You do not need a gigantic pan or an open fire to get a delicious homemade paella. As a matter of fact, it’s better if you start small.
Don’t turn your nose up at the anchovies in this: it’s an essential salty umami note in a killer-looking, versatile, old-school dip.
Links:
Julia Moskin’s kid just went vegetarian. She’s learned some hard lessons:
For meat eaters, the natural umami in meat and fish is satiating; even if the roasted potatoes alongside are plain and the salad dressing is basic, the savoriness brings satisfaction. Without that to lean on, everything on the plate wants to be thoroughly and thoughtfully seasoned, including basics like grains and beans.
“Just using enough salt will get you halfway there,” said Raquel Pelzel, the author of “Umami Bomb” (Workman, 2019), a new book of vegetarian recipes built around umami-rich ingredients: cooked tomatoes, mushrooms and Parmesan cheese. Then, she said, build elements like sweetness, heat, acid and smoke. (Smoked paprika is vegan sorcery, used in everything that I once flavored with bacon. I picked up a new trick for the spice from “Sababa,” a new cookbook of Israel-inspired food: the author, Adeena Sussman, recommends stirring it in the end of cooking, to preserve its bright taste.)
This woman’s job sounds wild, and I WANNA HELP HER MAKE ALL THE THINGS
Under her leadership since July 2018, the team at PepsiCo has developed viral sensations including the Cheetos Chicken Sandwich at KFC (a fried chicken sandwich dipped in a Cheetos sauce that was met with rave reviews) and Cheetos Popcorn at Regal Cinema (a cheese-dusted popcorn with some Cheetos mixed in for extra crunch, that is now a permanent mainstay on their menu). When we last spoke, she hinted at developing a series of new concepts involving Frito-Lay (which is owned by PepsiCo) for Little Caesars, one of which could make it to market as soon as next year.

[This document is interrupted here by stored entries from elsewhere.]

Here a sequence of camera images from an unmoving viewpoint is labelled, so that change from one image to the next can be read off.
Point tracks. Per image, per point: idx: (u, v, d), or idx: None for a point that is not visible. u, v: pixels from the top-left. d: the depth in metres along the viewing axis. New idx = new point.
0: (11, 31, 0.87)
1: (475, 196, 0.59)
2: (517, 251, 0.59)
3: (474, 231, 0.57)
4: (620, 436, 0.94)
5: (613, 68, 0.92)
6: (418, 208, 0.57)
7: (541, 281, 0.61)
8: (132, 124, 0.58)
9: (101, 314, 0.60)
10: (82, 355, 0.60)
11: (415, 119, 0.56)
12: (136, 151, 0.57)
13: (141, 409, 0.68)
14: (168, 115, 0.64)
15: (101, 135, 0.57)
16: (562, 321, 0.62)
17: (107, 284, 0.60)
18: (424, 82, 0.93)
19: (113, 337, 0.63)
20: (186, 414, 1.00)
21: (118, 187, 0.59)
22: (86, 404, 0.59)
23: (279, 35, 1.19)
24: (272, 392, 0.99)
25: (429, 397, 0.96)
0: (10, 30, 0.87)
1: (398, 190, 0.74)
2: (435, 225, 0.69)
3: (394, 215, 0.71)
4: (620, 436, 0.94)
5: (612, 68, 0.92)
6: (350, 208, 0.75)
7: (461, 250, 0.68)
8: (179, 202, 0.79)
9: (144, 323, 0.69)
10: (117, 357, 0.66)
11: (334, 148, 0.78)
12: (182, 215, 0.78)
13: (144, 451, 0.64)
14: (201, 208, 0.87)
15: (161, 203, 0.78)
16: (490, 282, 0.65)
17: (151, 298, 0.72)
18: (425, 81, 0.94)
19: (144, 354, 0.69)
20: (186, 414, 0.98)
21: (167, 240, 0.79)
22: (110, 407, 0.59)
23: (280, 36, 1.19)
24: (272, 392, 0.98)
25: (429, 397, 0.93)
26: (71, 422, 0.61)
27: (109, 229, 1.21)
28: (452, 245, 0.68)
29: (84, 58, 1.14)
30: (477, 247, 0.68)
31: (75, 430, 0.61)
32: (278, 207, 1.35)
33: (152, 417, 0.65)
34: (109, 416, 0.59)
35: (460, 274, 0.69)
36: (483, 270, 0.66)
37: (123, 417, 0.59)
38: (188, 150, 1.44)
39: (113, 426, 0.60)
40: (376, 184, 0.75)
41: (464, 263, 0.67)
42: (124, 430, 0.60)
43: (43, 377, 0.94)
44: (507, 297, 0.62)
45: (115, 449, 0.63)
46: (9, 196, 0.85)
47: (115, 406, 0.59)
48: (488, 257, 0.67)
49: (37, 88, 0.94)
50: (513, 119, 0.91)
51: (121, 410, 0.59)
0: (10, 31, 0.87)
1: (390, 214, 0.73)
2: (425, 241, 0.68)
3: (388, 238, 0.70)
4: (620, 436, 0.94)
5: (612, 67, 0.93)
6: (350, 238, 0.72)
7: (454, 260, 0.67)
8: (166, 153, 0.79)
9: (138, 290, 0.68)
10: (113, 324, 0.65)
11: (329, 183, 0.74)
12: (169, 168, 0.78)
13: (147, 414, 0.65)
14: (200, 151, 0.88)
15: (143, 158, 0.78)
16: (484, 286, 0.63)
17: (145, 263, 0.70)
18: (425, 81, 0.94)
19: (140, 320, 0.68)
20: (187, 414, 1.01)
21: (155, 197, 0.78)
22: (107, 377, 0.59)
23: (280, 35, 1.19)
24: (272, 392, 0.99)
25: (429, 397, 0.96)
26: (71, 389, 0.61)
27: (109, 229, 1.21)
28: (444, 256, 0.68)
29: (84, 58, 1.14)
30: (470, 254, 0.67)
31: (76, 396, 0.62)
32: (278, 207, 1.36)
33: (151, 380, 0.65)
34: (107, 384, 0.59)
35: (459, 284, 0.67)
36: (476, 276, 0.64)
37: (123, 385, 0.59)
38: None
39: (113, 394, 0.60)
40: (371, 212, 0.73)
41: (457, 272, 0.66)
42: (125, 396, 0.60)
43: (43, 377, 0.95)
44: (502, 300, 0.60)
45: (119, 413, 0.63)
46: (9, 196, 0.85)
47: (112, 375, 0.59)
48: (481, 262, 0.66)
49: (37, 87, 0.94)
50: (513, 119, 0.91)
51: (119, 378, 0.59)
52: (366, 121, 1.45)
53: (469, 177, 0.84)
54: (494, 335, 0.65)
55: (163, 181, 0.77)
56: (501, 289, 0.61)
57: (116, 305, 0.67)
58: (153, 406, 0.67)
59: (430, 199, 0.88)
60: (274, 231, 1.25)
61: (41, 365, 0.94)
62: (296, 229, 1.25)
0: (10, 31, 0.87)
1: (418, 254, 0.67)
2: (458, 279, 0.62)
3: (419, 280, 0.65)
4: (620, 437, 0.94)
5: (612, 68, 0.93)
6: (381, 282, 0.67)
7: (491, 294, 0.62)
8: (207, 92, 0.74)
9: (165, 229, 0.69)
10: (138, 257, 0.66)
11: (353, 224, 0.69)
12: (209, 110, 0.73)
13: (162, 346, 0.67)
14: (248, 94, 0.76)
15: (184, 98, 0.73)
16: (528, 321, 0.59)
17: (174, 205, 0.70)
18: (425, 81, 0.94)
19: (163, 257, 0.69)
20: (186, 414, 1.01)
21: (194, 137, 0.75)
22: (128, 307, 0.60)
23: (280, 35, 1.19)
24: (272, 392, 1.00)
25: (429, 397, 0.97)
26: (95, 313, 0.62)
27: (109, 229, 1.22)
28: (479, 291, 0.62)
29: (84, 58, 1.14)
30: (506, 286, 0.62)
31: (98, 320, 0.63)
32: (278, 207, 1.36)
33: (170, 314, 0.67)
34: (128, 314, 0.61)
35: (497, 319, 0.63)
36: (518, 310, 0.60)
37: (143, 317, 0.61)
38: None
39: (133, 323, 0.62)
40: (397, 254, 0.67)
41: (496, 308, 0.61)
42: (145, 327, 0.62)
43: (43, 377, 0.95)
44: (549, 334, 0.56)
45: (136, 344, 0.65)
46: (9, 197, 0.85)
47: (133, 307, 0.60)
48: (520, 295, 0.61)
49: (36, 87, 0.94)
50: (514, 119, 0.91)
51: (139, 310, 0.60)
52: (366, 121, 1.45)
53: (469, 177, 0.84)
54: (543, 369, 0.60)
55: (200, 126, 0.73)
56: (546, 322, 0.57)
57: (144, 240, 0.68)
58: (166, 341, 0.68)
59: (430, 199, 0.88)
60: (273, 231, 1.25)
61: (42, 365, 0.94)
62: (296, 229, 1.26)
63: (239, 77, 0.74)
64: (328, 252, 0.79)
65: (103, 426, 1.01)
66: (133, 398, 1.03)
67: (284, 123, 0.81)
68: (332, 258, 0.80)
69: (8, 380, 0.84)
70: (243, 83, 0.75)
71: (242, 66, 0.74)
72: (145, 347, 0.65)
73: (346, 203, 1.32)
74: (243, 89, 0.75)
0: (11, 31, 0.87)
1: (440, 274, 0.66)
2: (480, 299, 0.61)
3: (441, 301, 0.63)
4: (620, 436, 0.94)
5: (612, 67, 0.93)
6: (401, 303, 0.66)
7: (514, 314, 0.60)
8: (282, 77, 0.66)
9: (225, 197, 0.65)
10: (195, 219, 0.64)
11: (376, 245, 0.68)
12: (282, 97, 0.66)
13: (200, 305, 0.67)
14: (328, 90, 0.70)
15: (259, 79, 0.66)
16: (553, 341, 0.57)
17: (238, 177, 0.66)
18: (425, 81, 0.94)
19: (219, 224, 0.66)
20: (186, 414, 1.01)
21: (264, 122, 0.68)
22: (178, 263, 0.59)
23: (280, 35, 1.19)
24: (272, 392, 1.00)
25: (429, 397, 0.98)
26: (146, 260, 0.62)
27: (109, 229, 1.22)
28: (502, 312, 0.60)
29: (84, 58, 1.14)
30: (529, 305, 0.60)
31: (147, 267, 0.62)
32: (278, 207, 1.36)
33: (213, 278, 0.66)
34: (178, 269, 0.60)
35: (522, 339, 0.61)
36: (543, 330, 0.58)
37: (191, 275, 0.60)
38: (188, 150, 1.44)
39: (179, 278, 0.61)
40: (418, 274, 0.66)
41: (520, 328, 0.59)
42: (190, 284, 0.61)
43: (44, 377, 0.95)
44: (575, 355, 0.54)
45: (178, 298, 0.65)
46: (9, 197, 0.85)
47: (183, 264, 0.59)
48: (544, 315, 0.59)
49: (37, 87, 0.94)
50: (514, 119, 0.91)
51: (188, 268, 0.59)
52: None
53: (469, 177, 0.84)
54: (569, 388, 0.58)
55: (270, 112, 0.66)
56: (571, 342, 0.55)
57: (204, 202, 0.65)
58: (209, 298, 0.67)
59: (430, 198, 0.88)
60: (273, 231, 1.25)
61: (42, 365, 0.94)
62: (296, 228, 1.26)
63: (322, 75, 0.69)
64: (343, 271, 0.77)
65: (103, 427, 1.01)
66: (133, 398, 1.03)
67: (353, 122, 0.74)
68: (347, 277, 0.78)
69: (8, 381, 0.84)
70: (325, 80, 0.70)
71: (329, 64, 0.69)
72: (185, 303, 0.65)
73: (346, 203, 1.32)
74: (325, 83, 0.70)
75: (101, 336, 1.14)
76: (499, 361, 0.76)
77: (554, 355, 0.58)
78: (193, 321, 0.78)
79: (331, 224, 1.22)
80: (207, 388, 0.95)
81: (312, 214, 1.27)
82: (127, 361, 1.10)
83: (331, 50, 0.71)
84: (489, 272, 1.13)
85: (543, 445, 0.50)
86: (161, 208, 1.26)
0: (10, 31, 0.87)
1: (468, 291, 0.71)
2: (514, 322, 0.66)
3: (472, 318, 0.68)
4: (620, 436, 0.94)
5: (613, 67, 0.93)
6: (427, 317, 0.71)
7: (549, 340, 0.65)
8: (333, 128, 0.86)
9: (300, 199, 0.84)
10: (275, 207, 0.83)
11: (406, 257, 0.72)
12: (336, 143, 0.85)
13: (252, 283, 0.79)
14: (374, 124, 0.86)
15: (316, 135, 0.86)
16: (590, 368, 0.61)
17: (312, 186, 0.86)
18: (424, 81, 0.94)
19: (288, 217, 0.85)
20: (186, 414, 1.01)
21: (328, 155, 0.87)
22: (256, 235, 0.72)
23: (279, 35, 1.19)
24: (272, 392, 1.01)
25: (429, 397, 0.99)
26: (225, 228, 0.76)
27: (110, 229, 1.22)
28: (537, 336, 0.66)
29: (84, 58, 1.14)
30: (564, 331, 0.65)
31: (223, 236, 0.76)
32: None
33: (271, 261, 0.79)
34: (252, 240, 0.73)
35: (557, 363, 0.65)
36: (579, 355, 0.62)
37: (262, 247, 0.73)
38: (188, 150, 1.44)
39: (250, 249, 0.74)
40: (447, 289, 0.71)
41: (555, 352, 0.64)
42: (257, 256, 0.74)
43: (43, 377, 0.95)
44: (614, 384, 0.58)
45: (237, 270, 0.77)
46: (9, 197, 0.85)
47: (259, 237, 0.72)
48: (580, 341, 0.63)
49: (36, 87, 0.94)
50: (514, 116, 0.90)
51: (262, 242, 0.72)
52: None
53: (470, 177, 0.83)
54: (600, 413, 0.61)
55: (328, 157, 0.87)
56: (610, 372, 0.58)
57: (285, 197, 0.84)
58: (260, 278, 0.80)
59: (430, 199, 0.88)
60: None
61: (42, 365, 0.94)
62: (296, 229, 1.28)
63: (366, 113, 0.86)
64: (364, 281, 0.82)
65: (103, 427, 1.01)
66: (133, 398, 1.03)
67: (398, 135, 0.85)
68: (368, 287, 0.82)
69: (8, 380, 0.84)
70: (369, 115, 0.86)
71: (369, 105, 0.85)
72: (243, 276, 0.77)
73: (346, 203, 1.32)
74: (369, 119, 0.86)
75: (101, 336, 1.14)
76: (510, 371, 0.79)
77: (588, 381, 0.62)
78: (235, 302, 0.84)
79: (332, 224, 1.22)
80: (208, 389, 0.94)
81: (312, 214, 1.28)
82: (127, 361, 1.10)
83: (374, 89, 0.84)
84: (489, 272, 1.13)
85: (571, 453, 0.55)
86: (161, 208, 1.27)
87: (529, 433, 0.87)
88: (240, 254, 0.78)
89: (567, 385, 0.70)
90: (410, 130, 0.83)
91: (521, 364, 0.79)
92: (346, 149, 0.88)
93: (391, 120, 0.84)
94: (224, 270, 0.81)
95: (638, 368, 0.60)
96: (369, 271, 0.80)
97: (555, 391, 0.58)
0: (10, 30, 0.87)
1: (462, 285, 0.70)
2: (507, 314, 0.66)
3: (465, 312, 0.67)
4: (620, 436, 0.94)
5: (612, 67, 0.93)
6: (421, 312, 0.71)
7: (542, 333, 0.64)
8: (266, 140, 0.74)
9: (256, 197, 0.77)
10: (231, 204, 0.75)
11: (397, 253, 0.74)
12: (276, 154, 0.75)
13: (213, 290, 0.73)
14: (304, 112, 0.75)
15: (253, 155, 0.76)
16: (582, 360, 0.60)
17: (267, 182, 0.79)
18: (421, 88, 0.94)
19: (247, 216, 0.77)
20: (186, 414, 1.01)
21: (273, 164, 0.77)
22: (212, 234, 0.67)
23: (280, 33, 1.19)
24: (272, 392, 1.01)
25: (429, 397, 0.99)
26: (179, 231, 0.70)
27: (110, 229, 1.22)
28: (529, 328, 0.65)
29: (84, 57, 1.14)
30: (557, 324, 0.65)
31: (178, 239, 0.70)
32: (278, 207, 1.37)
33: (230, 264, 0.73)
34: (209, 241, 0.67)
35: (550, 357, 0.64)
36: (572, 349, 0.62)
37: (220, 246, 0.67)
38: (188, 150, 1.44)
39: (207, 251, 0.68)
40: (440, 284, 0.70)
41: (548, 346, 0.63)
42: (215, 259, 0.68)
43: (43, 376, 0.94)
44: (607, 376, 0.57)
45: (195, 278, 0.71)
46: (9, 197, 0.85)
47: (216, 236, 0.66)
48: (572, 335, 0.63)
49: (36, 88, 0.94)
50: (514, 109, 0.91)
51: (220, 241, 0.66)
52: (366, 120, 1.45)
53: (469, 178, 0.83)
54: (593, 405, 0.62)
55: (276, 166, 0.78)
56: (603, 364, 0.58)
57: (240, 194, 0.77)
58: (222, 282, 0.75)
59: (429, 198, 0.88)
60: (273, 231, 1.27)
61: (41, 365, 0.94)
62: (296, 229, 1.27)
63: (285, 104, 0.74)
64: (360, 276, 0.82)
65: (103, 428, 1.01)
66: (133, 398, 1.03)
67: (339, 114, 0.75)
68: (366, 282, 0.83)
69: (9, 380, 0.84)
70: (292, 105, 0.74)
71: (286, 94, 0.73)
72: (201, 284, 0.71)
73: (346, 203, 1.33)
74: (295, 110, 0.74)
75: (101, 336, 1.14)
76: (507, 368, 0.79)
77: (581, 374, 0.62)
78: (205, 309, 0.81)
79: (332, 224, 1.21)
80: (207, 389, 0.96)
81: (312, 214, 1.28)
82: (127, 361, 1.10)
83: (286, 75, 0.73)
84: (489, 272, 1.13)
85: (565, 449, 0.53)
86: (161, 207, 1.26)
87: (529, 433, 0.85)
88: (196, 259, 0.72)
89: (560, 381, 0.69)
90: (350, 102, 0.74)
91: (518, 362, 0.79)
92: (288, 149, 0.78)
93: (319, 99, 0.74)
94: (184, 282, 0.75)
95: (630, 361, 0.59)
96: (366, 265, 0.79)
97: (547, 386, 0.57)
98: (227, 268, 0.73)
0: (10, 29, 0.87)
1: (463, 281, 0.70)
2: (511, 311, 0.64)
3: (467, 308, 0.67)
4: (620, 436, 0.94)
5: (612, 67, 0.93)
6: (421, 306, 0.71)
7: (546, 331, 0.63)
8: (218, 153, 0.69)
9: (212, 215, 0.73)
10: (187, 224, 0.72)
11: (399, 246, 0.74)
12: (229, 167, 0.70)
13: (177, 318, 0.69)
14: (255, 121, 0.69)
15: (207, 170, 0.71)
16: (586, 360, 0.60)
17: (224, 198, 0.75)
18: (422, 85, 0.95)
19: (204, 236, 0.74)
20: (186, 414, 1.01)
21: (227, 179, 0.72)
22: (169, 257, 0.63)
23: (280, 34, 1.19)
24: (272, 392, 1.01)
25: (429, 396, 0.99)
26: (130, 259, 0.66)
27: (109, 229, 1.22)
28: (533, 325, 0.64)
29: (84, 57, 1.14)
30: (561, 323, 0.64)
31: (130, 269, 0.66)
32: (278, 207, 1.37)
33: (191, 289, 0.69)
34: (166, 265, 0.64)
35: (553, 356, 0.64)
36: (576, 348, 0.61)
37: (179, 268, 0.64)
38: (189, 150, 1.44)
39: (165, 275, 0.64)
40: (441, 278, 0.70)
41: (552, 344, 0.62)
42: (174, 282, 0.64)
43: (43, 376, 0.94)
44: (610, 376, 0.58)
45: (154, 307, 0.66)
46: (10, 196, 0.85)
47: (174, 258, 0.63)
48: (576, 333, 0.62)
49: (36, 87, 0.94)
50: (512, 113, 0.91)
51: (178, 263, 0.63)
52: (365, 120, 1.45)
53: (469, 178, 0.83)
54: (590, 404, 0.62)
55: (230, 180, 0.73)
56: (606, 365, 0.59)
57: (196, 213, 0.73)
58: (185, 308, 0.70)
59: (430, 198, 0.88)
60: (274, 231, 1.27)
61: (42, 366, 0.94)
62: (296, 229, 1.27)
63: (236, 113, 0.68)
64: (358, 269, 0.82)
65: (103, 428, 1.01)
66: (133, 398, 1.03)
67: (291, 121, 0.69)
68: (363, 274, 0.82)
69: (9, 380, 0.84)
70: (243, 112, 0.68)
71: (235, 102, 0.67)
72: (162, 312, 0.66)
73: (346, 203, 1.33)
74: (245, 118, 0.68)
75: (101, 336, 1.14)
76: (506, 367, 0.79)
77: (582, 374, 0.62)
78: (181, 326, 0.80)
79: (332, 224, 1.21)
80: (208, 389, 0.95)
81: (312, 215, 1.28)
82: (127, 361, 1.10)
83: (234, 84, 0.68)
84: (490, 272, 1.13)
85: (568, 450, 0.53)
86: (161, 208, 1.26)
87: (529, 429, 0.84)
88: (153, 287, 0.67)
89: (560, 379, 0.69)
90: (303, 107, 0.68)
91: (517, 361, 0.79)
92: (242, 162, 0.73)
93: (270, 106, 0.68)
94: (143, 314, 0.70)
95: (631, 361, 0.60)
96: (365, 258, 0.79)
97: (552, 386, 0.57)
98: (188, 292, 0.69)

And speaking of feeding children: a lot of atypical kids’ food issues just can’t be helped, and that’s not anyone’s fault. For some others, though — some strategies might just work.
Things to watch:
Janet swings by the Good Mythical Morning offices to help the guys with some dining and ethical dilemmas:
Oh MAN, Claire took on Hot Pockets, and WON:
I want one.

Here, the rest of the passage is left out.